Mnemónica: shunts da direita para a esquerda (lesões cianóticas) (os 5 Ts):

  • Truncus arteriosus: 1 vaso
  • Transposição dos grandes vasos: 2 vasos trocados
  • Atresia Tricúspide: 3 = tri
  • Tetralogia de Fallot : 4 = tetra
  • Retorno venoso pulmonar anómalo total (TAPVR): 5 letras no nome

Shunts da esquerda para a direita (acianóticos)

  • CIV: Anomalia congénita mais comum, associada à síndrome alcoólica fetal. O defeito causa comunicação entre o VE e o VD. A apresentação clínica é um sopro holossistólico rude, audível com mais clareza na área tricúspide.
  • CIA: Comunicação entre a AE e a AD, que pode causar hipertensão pulmonar. Clinicamente caracterizado por uma ampla divisão de S2. Existem 4 tipos de CIA: primum, secundum, seio venoso e seio coronário, sendo o mais comum o CIA do tipo secundum.
  • Persistência do canal arterial (PCA): Normalmente, o canal arterial desvia o sangue da artéria pulmonar esquerda para a aorta.
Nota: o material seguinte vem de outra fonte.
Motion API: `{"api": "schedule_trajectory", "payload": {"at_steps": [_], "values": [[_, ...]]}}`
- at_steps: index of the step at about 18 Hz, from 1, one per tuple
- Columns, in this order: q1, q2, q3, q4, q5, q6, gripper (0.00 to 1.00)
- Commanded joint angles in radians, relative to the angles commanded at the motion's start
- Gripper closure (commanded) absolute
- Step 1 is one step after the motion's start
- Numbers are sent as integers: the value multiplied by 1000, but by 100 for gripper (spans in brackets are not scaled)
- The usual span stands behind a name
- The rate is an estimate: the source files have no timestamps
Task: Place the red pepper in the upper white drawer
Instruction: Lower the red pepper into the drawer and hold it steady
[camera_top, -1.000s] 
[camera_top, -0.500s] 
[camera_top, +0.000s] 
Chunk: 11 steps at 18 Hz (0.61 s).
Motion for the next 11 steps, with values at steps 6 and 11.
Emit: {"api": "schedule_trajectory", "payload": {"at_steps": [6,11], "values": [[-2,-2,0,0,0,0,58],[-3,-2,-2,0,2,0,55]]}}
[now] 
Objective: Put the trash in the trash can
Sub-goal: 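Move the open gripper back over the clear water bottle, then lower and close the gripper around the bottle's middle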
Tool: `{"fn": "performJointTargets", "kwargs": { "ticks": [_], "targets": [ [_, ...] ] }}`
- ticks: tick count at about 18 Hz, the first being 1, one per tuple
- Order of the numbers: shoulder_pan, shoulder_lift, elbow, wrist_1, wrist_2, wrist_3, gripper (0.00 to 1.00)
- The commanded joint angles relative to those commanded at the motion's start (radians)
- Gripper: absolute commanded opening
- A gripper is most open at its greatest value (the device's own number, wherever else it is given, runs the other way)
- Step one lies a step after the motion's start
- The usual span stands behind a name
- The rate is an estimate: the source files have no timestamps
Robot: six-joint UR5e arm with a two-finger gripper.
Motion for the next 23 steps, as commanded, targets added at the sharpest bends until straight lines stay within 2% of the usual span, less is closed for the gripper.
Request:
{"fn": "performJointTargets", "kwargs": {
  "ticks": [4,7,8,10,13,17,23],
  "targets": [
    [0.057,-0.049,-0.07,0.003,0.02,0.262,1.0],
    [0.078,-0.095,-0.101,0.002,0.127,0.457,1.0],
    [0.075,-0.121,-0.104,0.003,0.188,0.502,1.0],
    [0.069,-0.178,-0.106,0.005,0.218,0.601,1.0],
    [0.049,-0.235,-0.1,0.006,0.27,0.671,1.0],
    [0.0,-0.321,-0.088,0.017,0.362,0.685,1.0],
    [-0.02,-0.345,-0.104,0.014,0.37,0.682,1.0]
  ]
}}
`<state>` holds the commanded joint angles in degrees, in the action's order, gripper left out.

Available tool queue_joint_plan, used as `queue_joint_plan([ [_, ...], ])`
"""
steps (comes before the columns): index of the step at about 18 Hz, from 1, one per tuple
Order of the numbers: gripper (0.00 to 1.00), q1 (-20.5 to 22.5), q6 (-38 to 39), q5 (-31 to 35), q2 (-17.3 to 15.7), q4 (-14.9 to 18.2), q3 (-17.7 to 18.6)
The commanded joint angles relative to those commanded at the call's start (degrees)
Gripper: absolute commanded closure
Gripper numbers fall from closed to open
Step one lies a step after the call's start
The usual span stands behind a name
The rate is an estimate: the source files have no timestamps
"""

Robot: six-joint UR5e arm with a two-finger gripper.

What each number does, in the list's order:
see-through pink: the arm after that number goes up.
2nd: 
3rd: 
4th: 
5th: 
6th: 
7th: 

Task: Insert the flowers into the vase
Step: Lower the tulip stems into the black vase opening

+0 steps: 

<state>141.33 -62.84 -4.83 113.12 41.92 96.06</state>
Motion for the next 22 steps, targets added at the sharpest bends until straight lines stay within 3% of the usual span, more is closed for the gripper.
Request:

Este desvio deve encerrar após o nascimento, devido à diminuição dos níveis de prostaglandina E2. A apresentação clínica da PCA cursa com um sopro contínuo, de som mecânico na auscultação, dedos dos pés cianóticos e dedos das mãos normais e uma pressão de pulso alargada.

Outras anomalias congénitas

  • Coartação da aorta : A aorta estreita-se na área em redor do canal arterial até um certo ponto e depois alarga até ao seu diâmetro normal. A coartação pós-ductal (que ocorre após o canal arterial) é clinicamente silenciosa e está presente apenas em adultos. A coartação pré-ductal (que ocorre antes do ducto arterioso) é um tipo infantil, na qual a apresentação clínica envolve cianose nos dedos dos pés.
  • Buraco oval patente (PFO, pela sigla em inglês): Presente em 25% dos adultos. Falência na fusão do septum primum com o septum secundum após o aumento da pressão auricular esquerda. Clinicamente, detetado com o teste de bolhas aquando da avaliação de síncopes e acidentes vasculares cerebrais.
  • Síndrome do coração esquerdo hipoplásico: estenose ou atrésia de alto grau da válvula aórtica e/ou mitral, além de hipoplasia grave do ventrículo esquerdo, aorta ascendente e arco aórtico.
  • Anomalia de Ebstein: Defeito da válvula tricúspide, que se desloca em direção ao ventrículo direito. O folheto septal amarrado causa regurgitação tricúspide, que resultará em insuficiência cardíaca do lado direito.
  • Duplo arco aórtico: malformação vascular embrionária que resulta num duplo arco aórtico. Isto pode levar à constrição subsequente da traqueia e do esófago.
  • Defeito das almofadas endocárdicas: Defeito das válvulas auriculoventriculares, bem como do septo auricular e/ou do septo ventricular. Pode apresentar-se com a forma completa (CIA, CIV e anomalias graves nas válvulas AV, levando a uma mistura grave de sangue) ou a forma parcial (apenas CIA e anomalias menores nas válvulas AV). Frequentemente observado em doentes com síndrome de Down.